Problem requirements:
What are the lines of the listing below, word for word, from the first down to the one that contains "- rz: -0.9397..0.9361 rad"?

Given information:
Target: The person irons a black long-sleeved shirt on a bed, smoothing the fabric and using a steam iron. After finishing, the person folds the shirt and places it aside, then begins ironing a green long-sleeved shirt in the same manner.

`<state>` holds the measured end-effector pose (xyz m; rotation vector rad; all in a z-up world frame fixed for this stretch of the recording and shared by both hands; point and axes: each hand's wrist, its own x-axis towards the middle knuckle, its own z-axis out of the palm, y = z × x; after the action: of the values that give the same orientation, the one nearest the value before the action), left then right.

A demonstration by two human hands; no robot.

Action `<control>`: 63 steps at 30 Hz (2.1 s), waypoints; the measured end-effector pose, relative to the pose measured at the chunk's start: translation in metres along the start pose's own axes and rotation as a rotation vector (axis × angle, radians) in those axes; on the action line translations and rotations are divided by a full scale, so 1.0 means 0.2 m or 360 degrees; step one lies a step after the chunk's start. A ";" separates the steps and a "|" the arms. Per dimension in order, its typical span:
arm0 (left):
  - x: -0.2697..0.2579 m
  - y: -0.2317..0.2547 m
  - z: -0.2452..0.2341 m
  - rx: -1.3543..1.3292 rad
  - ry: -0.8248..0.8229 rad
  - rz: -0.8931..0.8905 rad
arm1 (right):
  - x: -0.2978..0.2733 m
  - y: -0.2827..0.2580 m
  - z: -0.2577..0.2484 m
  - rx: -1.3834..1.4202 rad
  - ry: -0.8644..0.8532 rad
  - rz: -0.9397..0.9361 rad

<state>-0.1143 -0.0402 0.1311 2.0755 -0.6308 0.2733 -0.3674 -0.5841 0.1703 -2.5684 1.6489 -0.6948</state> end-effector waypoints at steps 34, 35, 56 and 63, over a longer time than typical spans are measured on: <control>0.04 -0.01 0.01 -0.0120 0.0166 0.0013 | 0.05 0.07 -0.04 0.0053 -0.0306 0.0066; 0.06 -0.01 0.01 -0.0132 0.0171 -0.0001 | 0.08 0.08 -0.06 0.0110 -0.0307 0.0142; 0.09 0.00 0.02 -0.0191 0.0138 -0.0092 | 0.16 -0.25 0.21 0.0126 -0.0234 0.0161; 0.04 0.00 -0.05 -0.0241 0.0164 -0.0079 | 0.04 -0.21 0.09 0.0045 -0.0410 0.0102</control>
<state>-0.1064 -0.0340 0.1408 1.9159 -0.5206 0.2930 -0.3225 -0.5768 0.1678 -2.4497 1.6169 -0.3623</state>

Answer box:
Target: The person irons a black long-sleeved shirt on a bed, smoothing the fabric and using a steam iron. After finishing, the person folds the shirt and places it aside, then begins ironing a green long-sleeved shirt in the same manner.

`<state>` holds the measured end-effector pose (xyz m; rotation vector rad; all in a z-up world frame fixed for this stretch of the recording and shared by both hands; point and axes: each hand's wrist, its own x-axis towards the middle knuckle, its own z-axis out of the palm, y = z × x; after the action: of the values that give the same orientation, the one nearest the value before the action), left then right.

A demonstration by two human hands; no robot.

Action `<control>`: 63 steps at 30 Hz (2.1 s), waypoints; the measured end-effector pose, relative to the pose measured at the chunk's start: translation in metres along the start pose's own axes and rotation as a rotation vector (axis × angle, radians) in those axes; on the action line translations and rotations are divided by a full scale, so 1.0 means 0.2 m or 360 degrees; step one lies a step after the chunk's start. A ";" separates the steps and a "|" the arms. Per dimension in order, its typical span:
arm0 (left):
  - x: -0.2697..0.2579 m
  - y: -0.2317..0.2547 m
  - z: -0.2452..0.2341 m
  - rx: -1.3543..1.3292 rad
  - ry: -0.8248..0.8229 rad
  - rz: -0.8931..0.8905 rad
arm1 (right):
  - x: -0.2978..0.2733 m
  - y: -0.2827..0.2580 m
  - z: -0.2577..0.2484 m
  - rx: -1.3834..1.4202 rad
  - ry: -0.8644..0.8532 rad
  - rz: -0.9397..0.9361 rad

There's nothing left to add to the output.